Thursday, December 3, 2009


Distance traveled is an integral part of daily existence. It denotes movement. I refrain from using the word progress. For I know more than most, movement doesn’t always equate with progress. But distance traveled is a relative measure of a life lived. For good or for ill, either way, movement is better than staying in bed all day. Whether it be traveling the country, climbing the corporate ladder, running mad miles, or just soaring in your imagination, distance traveled is note worthy and significant. That is why this blog is called Mileage. This blog is about my movement forward through Multi-and Ultra Distance sports. Specifically Ironman in 2010.

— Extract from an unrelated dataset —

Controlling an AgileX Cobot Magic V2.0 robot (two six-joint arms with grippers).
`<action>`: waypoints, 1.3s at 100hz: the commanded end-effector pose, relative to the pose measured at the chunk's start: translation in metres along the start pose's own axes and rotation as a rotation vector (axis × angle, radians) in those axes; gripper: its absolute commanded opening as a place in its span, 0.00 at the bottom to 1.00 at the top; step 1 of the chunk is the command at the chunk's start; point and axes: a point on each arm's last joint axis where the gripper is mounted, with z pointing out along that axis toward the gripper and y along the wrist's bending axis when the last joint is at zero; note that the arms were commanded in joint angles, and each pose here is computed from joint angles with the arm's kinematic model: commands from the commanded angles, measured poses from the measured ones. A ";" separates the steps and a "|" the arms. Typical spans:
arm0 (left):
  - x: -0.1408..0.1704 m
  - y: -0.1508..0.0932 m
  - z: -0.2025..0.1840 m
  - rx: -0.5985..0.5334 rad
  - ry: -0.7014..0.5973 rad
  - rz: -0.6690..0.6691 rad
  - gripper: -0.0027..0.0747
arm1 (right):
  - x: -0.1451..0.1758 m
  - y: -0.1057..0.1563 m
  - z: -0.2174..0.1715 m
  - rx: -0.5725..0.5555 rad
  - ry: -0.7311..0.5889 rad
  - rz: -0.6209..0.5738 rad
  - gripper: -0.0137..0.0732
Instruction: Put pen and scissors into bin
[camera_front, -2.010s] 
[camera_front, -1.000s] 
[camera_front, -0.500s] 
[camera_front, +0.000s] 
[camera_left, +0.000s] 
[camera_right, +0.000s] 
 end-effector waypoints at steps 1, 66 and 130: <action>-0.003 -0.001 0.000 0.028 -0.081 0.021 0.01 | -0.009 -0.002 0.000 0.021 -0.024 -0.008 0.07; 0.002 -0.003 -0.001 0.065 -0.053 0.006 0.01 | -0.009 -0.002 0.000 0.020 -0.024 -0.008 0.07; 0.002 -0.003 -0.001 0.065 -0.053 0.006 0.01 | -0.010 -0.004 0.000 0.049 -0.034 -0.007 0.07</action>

I’m beginning this blog at the onset of the 2010 triathlon season. I’ve never documented an entire season online before even though I’ve traveled a great deal in the world of ultra distance sports already. I’m excited to share where it goes from here. My goal with this blog is to not just publish workouts and statistics because, well, that’s boring as hell to anyone who isn’t ‘in it’. I find anecdotes from training are universal: applicable from doing laundry to investing. I also hope to have some ridiculous stories for I often end up in situations way over my head and out of control. ☺

This year I plan on training as if I were to race as a pro. I'm moving back home to my original stomping grounds and the roads and mountains I trained on my whole life. Sussex country, for those who don't know, is the county with the most elevation and chockfull of rural beauty to make hours of training enjoyable. I'm going to try just earn enough to subsist. All other time is to be focused on Triathlon. I've got Eagleman in June and IM Kentucky in August. If I up trained after a full commitment and fail I can then give up the dream of being a pro athlete in peace. This is my year to give it all so I'll live without regrets.